# [Work item]
Please return every line in the entries below with the word "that" in it.

# [Saved entries]
┏━━

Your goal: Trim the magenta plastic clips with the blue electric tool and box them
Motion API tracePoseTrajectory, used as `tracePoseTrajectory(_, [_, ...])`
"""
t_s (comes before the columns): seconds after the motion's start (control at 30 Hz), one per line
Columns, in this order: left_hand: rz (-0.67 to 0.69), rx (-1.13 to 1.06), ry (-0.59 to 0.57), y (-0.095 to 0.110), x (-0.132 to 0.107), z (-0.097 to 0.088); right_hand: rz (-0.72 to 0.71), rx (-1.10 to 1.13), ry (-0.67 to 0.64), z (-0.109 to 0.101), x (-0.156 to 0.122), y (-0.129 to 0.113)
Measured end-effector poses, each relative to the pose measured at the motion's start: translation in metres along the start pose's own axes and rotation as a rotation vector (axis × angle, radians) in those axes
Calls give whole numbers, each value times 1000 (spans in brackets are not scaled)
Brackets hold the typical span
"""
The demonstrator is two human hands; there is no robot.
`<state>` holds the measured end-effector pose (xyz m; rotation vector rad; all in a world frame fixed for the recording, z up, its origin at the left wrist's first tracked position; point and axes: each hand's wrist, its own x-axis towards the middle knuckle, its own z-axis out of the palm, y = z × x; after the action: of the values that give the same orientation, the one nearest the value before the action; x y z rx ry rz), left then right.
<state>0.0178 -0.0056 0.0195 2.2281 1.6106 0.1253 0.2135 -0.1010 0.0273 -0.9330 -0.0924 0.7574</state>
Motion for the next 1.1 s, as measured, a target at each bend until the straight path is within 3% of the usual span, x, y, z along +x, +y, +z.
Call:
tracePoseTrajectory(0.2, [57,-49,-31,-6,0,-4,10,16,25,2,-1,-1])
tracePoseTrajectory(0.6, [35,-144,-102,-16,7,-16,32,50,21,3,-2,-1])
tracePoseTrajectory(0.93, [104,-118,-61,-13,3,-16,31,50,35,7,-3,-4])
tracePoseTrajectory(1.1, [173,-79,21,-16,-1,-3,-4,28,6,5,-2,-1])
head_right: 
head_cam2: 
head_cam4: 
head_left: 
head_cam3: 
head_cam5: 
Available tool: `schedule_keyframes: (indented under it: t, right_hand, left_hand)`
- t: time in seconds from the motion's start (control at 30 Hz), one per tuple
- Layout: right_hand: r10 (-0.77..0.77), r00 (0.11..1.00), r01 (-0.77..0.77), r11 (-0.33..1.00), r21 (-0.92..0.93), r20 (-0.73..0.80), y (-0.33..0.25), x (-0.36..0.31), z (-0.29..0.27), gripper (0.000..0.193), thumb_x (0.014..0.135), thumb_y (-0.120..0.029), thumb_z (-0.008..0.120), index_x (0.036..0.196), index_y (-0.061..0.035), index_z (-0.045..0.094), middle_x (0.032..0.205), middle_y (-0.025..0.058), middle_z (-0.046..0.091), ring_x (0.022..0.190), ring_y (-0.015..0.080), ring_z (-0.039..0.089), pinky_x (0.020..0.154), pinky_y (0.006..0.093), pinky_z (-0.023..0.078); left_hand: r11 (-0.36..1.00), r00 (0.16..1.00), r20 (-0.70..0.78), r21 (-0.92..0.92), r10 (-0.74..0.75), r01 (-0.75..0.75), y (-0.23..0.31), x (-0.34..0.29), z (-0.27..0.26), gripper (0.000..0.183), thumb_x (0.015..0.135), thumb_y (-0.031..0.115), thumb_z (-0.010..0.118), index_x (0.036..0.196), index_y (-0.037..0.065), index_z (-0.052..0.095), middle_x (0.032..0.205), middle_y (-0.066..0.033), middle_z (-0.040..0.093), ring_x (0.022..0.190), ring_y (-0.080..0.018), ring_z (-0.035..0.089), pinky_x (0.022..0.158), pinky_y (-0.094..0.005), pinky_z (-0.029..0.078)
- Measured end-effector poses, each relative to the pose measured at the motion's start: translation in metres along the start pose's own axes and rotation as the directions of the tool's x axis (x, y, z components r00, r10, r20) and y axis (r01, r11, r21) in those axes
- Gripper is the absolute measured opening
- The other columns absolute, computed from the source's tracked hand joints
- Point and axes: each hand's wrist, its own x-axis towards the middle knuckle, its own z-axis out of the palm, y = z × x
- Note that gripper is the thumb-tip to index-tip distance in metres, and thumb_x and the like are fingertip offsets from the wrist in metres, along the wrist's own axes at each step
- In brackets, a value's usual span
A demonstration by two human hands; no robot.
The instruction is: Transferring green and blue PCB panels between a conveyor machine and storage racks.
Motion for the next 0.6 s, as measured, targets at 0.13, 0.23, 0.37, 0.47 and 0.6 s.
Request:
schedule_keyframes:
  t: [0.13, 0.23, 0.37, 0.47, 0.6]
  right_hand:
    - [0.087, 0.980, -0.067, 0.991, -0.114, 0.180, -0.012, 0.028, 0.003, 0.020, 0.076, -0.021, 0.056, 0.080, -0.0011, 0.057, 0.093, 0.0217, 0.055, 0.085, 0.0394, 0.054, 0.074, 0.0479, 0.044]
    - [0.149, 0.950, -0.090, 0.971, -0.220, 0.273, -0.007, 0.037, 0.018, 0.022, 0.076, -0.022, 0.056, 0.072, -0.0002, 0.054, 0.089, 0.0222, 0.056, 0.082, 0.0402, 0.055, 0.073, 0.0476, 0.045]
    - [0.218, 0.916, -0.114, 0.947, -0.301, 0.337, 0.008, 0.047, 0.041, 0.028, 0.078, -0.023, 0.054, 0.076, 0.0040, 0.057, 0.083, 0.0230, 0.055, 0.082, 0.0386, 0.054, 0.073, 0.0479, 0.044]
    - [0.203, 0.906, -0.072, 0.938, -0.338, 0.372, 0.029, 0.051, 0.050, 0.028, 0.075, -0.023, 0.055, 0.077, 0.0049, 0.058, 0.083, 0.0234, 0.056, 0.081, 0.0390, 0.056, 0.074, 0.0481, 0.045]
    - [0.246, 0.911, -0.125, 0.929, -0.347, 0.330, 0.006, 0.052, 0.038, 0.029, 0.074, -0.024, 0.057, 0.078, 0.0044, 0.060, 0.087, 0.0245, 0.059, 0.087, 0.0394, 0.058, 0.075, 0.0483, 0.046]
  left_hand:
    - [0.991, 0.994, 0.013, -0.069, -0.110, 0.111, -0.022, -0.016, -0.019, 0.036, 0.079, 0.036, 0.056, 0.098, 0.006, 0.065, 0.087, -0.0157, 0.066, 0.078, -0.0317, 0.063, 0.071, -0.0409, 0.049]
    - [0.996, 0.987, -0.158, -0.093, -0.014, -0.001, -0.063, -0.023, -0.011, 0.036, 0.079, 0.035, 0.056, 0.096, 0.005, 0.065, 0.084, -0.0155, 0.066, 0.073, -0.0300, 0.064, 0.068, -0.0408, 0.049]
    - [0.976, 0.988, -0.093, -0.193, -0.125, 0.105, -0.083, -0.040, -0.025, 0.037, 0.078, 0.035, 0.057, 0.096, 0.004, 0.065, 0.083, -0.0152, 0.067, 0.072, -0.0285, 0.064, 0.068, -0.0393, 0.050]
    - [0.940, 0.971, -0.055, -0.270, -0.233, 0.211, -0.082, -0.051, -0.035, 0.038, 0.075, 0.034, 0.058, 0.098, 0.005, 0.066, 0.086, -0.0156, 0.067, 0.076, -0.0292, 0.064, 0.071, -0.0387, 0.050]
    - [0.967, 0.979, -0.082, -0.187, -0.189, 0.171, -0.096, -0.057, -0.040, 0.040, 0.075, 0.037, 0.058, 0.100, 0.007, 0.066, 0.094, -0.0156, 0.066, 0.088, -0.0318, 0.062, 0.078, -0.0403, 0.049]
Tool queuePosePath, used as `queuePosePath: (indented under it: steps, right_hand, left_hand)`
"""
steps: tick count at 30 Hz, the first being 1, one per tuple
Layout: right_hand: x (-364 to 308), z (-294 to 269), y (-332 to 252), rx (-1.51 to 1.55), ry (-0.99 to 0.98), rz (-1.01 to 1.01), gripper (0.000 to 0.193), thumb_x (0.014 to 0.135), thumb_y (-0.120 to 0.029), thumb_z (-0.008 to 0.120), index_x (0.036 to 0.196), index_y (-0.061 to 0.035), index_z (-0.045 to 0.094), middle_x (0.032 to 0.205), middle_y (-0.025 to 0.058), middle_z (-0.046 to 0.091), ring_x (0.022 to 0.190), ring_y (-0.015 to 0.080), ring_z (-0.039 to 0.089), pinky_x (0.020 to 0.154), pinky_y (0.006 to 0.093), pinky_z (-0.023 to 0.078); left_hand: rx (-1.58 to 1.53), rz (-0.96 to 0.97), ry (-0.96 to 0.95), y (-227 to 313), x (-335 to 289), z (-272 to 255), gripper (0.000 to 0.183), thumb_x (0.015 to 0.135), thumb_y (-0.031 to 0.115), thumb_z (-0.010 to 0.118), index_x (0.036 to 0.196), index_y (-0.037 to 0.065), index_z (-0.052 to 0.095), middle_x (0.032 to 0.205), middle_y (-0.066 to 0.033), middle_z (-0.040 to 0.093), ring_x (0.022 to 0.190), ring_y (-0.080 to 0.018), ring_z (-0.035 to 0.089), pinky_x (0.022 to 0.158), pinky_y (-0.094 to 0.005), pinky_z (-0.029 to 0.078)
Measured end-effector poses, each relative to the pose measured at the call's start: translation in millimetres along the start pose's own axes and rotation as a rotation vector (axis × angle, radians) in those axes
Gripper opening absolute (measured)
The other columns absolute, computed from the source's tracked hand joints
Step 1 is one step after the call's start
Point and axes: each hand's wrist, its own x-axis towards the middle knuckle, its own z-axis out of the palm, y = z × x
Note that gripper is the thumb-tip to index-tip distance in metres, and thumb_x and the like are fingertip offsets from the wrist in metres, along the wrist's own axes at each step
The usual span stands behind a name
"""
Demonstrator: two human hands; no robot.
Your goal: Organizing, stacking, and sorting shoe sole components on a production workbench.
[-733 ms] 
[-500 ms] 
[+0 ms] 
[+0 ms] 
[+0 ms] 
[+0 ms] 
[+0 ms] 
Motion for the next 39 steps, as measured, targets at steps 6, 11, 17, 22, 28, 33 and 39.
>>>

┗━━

# [Solution]
`<state>` holds the measured end-effector pose (xyz m; rotation vector rad; all in a world frame fixed for the recording, z up, its origin at the left wrist's first tracked position; point and axes: each hand's wrist, its own x-axis towards the middle knuckle, its own z-axis out of the palm, y = z × x; after the action: of the values that give the same orientation, the one nearest the value before the action; x y z rx ry rz), left then right.
- Note that gripper is the thumb-tip to index-tip distance in metres, and thumb_x and the like are fingertip offsets from the wrist in metres, along the wrist's own axes at each step
Note that gripper is the thumb-tip to index-tip distance in metres, and thumb_x and the like are fingertip offsets from the wrist in metres, along the wrist's own axes at each step

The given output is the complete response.